**Your instructions:** Find all lines below containing the string "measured" and return them.

**Information supplied:**
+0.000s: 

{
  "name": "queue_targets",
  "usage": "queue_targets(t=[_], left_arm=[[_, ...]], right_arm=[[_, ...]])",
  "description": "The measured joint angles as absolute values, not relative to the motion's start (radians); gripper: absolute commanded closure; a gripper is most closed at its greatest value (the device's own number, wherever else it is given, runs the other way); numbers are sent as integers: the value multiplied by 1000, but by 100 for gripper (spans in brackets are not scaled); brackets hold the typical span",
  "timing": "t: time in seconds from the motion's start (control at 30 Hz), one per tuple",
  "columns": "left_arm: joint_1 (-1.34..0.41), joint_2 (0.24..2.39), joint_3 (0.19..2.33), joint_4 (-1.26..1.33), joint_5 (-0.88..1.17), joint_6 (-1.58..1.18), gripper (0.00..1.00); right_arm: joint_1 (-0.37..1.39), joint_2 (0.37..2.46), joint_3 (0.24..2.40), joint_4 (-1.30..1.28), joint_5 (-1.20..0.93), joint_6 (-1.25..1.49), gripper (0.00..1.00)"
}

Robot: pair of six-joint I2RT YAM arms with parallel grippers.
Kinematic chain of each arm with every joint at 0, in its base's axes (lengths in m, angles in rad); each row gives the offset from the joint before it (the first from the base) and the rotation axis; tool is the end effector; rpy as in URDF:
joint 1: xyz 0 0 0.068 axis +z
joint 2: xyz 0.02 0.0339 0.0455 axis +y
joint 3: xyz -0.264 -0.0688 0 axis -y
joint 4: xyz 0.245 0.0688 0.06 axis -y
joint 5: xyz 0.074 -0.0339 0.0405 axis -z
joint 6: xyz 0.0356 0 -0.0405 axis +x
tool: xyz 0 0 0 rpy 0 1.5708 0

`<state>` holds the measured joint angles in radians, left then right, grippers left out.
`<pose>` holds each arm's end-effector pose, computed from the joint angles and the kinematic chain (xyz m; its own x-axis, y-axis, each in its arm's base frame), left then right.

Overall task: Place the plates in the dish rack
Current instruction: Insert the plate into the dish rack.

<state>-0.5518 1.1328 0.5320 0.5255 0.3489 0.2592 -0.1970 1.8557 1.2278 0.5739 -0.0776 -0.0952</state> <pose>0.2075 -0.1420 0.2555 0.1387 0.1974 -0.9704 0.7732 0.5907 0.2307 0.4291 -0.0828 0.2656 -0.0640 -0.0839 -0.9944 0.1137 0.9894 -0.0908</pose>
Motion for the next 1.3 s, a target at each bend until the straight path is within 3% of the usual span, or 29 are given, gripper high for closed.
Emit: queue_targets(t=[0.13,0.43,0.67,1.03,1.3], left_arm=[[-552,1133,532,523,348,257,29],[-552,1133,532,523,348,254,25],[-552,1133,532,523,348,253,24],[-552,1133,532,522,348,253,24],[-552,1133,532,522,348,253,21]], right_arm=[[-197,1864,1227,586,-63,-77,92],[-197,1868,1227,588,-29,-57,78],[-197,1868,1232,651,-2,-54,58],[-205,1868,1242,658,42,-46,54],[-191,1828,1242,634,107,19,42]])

**Answer section:**
  "description": "The measured joint angles as absolute values, not relative to the motion's start (radians); gripper: absolute commanded closure; a gripper is most closed at its greatest value (the device's own number, wherever else it is given, runs the other way); numbers are sent as integers: the value multiplied by 1000, but by 100 for gripper (spans in brackets are not scaled); brackets hold the typical span",
`<state>` holds the measured joint angles in radians, left then right, grippers left out.

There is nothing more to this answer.